Poteri direttivi datoriali come discrimine tra collaborazione e lavoro subordinato: il caso Foodora
10 Maggio 2018
Alcuni dipendenti di Foodora, deducendo di avere prestato la propria attività lavorativa con mansioni di fattorino in forza di contratti di collaborazione coordinata e continuativa a tempo determinato, chiedevano l'accertamento della costituzione tra le parti di un ordinario rapporto di lavoro subordinato a tempo indeterminato con la conseguente corresponsione delle differenze retributive. Infatti, a parere dei fattorini, la società Foodora avrebbe esercitato nei loro confronti il potere disciplinare tipico della subordinazione, concretizzato dal richiamo verbale e dall'esclusione temporanea o definitiva dalla chat aziendale o dai turni di lavoro. Inoltre, deducevano i lavoratori, la società datrice impartiva loro ordini via mail o tramite l'utilizzo di apposite "app" dello smartphone.
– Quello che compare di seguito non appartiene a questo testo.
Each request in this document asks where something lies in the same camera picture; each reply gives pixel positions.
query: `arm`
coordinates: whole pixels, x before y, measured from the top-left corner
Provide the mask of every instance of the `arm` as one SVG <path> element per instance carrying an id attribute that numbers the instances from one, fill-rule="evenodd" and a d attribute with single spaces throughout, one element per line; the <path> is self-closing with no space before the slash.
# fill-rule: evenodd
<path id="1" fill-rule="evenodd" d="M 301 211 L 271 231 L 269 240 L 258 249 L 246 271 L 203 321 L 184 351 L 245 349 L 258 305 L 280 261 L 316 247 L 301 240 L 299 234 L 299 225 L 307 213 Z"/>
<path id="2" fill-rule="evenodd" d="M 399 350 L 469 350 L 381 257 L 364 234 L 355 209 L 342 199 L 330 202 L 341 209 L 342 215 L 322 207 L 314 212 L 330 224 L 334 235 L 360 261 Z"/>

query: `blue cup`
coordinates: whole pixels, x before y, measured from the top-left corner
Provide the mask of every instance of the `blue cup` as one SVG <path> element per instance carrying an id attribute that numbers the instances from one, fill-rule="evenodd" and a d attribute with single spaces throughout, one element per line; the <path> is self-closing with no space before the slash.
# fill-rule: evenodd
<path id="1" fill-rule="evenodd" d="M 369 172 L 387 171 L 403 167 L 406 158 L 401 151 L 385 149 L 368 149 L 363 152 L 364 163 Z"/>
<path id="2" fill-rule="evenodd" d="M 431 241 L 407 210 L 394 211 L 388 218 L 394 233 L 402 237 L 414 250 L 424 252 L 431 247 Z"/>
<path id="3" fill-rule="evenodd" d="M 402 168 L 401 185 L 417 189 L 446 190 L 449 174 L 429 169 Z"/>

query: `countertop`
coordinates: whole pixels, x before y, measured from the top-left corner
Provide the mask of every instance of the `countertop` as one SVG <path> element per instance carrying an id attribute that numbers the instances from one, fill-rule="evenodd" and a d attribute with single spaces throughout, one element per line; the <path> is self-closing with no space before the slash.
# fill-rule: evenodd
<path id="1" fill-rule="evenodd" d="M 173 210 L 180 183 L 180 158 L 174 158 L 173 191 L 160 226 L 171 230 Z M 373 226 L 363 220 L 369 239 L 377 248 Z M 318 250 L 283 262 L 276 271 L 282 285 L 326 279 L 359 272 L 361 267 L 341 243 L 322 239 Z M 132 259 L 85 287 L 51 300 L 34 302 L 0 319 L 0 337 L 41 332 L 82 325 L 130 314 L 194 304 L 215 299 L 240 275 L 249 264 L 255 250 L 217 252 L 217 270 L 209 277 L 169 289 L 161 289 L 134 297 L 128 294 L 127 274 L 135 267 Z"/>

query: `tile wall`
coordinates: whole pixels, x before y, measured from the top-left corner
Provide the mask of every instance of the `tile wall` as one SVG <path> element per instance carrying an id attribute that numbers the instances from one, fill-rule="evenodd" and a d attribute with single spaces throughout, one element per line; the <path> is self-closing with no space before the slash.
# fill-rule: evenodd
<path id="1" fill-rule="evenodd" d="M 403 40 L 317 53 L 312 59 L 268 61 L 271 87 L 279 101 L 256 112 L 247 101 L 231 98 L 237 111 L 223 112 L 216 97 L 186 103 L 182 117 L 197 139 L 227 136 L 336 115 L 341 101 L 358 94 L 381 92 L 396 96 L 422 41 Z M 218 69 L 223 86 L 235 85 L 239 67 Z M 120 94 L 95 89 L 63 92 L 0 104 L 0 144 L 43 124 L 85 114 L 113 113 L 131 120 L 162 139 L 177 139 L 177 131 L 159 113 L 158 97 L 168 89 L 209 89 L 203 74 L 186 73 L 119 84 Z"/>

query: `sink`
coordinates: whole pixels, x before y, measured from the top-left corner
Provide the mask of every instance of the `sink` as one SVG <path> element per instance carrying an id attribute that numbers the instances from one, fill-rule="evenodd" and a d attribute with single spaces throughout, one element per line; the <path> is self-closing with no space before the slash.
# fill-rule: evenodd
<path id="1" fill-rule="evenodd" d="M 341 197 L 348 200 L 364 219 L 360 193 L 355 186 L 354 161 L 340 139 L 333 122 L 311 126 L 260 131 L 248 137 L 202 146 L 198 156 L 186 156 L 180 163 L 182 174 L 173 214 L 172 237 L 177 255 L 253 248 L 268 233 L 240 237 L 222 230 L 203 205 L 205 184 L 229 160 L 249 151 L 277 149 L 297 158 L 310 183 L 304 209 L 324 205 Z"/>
Il Tribunale di Torino, chiamato stabilire se la prestazione dei fattorini fosse classificabile come lavoro autonomo o subordinato, ha ribadito che “rappresenta elemento fondamentale del rapporto di lavoro subordinato (e distintivo rispetto quello lavoro autonomo) il vincolo di soggezione del lavoratore rispetto al potere direttivo, organizzativo e disciplinare del datore di lavoro. Esso si manifesta attraverso l'emanazione di ordini specifici e tramite l'esercizio di un'assidua attività di vigilanza e controllo. Di contro, il lavoratore è tenuto ad osservare un determinato orario, viene inserito nell'organizzazione aziendale e percepisce una determinata retribuzione”. Nel caso di specie, il Tribunale torinese ha rilevato che i ricorrenti non avevano l'obbligo di effettuare la prestazione lavorativa, potevano dare la propria disponibilità o meno per uno dei turni indicati da Foodora e, viceversa, il datore di lavoro non era obbligato ad assegnare un turno. Da questo emerge la mancanza di un potere direttivo e organizzativo del datore di lavoro, non potendo quest'ultimo pretendere lo svolgimento della prestazione lavorativa.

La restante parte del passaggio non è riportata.